修理を錬金術で行おうと考えたのだが、久しぶりに電気街にも行って見たいし、
新しい物を見てから修理するのも悪くないと考えた。
(この辺の考え方は、いち主婦というより、錬金術師の考えだろう)
そんな訳で、トコトコと散歩がてら電気街を物色して、
新しい器具などを購入して帰ろうかと思ったときに偶然、ジャン・ハボックと出会う。
(この偶然が今回の火種となるわけだが、そんな事は思いもしない)
あれこれとコンロの話などしていたら、丁度非番だった彼は、
「なら、手伝ってやるよ」と持ち前の気の良さもあってか、そのまま自宅まで着いていくことにした。

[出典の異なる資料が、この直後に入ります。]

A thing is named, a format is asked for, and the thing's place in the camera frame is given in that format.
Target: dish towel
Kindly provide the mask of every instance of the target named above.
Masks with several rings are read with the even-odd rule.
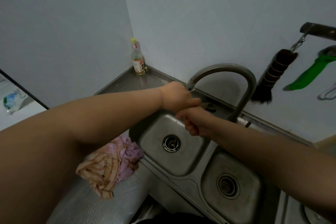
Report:
[[[88,180],[100,197],[111,199],[115,184],[130,177],[143,156],[137,143],[132,143],[129,137],[119,136],[90,154],[78,165],[76,174]]]

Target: orange striped cloth
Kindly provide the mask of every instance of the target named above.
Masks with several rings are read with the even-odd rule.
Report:
[[[77,167],[76,174],[88,180],[90,186],[100,197],[111,199],[120,163],[120,151],[112,154],[96,151]]]

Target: black brush
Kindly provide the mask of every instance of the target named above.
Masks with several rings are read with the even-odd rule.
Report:
[[[261,104],[272,102],[272,88],[274,84],[280,79],[287,67],[296,59],[298,53],[292,53],[290,50],[280,50],[273,59],[273,62],[268,67],[259,85],[256,87],[252,97],[252,102],[259,102]]]

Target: faucet spout
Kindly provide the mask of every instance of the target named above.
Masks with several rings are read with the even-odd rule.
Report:
[[[217,72],[233,72],[242,75],[246,81],[247,81],[247,89],[239,101],[236,109],[232,112],[232,114],[228,117],[229,121],[232,121],[234,123],[237,122],[237,118],[239,114],[242,112],[244,107],[246,106],[247,102],[250,100],[251,96],[254,93],[254,90],[257,86],[257,81],[255,79],[254,74],[247,69],[244,66],[236,65],[236,64],[217,64],[208,66],[200,71],[198,71],[196,74],[194,74],[193,77],[190,78],[186,89],[187,91],[193,91],[195,89],[196,83],[202,79],[203,77],[217,73]]]

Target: person's left hand
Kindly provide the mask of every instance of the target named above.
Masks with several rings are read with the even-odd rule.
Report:
[[[171,82],[158,88],[162,94],[163,109],[178,112],[188,107],[199,106],[201,100],[192,98],[191,94],[179,82]]]

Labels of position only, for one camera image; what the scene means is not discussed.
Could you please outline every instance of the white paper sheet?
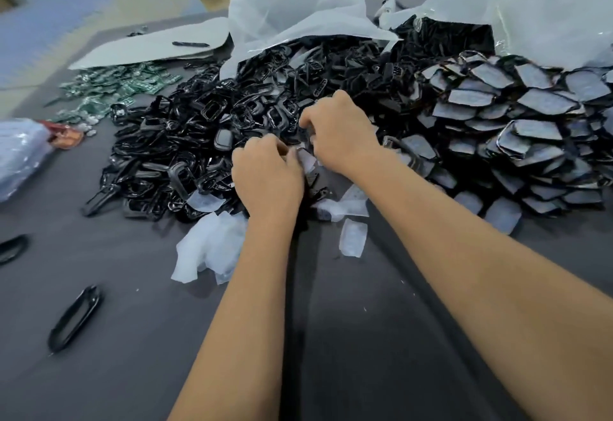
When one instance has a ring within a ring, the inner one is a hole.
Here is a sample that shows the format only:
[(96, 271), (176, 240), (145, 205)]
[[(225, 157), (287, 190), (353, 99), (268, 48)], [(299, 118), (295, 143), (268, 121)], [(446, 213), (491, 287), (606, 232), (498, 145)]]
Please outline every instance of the white paper sheet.
[[(202, 53), (224, 45), (229, 32), (227, 18), (213, 18), (198, 24), (124, 37), (96, 47), (71, 64), (69, 69), (142, 63)], [(207, 48), (174, 46), (172, 44), (174, 41), (207, 43), (210, 46)]]

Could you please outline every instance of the pile of black plastic parts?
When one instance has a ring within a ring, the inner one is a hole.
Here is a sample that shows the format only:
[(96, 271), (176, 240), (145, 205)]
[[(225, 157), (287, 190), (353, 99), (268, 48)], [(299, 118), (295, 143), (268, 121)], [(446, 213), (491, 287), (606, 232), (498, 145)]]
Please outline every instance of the pile of black plastic parts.
[(168, 98), (115, 105), (111, 164), (84, 214), (120, 197), (128, 217), (170, 211), (190, 222), (206, 214), (187, 203), (194, 191), (223, 198), (218, 211), (240, 211), (232, 150), (269, 132), (306, 141), (302, 110), (337, 89), (378, 126), (383, 145), (418, 155), (423, 177), (503, 232), (522, 209), (602, 207), (613, 181), (613, 72), (496, 57), (486, 26), (411, 18), (395, 31), (402, 40), (389, 52), (373, 40), (303, 38), (243, 62), (226, 81), (206, 60)]

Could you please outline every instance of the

(気の良さも一歩間違うと、いろいろな災難を持ち込むらしい)
そうして、上司宅についたジャン・ハボックはコンロの設置など力仕事を引き受けた。
最後に、着火してみようという話になって、
カチリと発火のノブを回したところ・・・勢いよく焔が飛び出した。
「わぁ」と叫ぶも突然の事で、顔を庇った手をヤケドしてしまったというのだ。
「なっ?」
「だから、なにが『なっ』なのだねっ!!!」
妻としては、この説明で夫は納得してくれるだろうと考えた。
・・・実際は、もっとまずい展開になっているのだが、その事を感じとっているのは、
妻、エドワード以外の者たちだろう。
「ハボック・・・きさま何処へ行く」
そろりと震えていた執務室の隅から、忍び足で出て行こうとしていたハボックに、
これでもかという程の冷たい上司の声が響く。
「えっと・・・あのぉ」
ダラダラと冷や汗が止まらない。
目の前には先ほどの焔ではなく、絶対零度の凍った山でもあるようだ。
「ほぉ、弁解を聞こうではないか。言いたい事があるならば許可するが」
「・・・コンロって危険ですよね」
「あぁ、そうだな」
「非番の日に、手伝えることがあれば、手伝おうかなぁぐらい考えますよね・・・」
「成る程、いい心がけだ」
ふむ。とロイ・マスタングは、自分の腕を顎の下に置き、
物思いに耽るポーズを取る。
「えっと・・・准将・・・」
「つまりは、こういう事だな。
お前は、非番の日を見計らって、上司である夫がいない間に家に上がりこんだと」
「やっと・・・それは・・・」
「あぁ、そうだな・・・・コンロは危険だ。それを手伝うのもいい」
うっわぁ・・・すんごい笑顔だよこの人。
執務室にいる誰もが(妻エドワードを除く)この上司が決してハボックを許していない事を知る。
「しかし、コンロは・・・火力が弱いだろう?
ふむ。ヤケドか・・・どれほど酷いのかは知らんが・・・
そうか。食事をするのも大変な程か・・・休暇は必要かねハボック」
「イイエ、メッソウモゴザイマセン」
「あぁ、ホークアイ大尉。どこだったか、雪山での遭難援助隊の要請があったな」
「はい。・・・北部第三小隊ですが」
(あっひでぇ・・・大尉がハボックを見放した)
ブレダはこっそりと十字架を切った。
フュリーについては、恐怖で最早思考は停止していた。
「うむ。では、ヤケドの治療も兼ねて、雪山に行ってはどうかね・・・ハボック」
ゴウゴウと背後に黒い雲が見える。
(あぁ、雪山行かなくても、ブリザードが吹いてるんですけど・・・)
「ツツシンデ、オウケイタシマス」
唖然と事の成り行きを見ていた、新妻に、
くるりと向きを変えて、今まで部下に見せていた笑顔とは逆の笑顔で、
「という訳だよ、エディ。ハボックの介助は今日限りで中止だ」
「あぁ・・・」
有無を言わせない夫の提案(半ば強制)に、頷くしかない妻は、
肩を落としながらその部屋を去っていくジャン・ハボックの背中を見守るのが精一杯であった。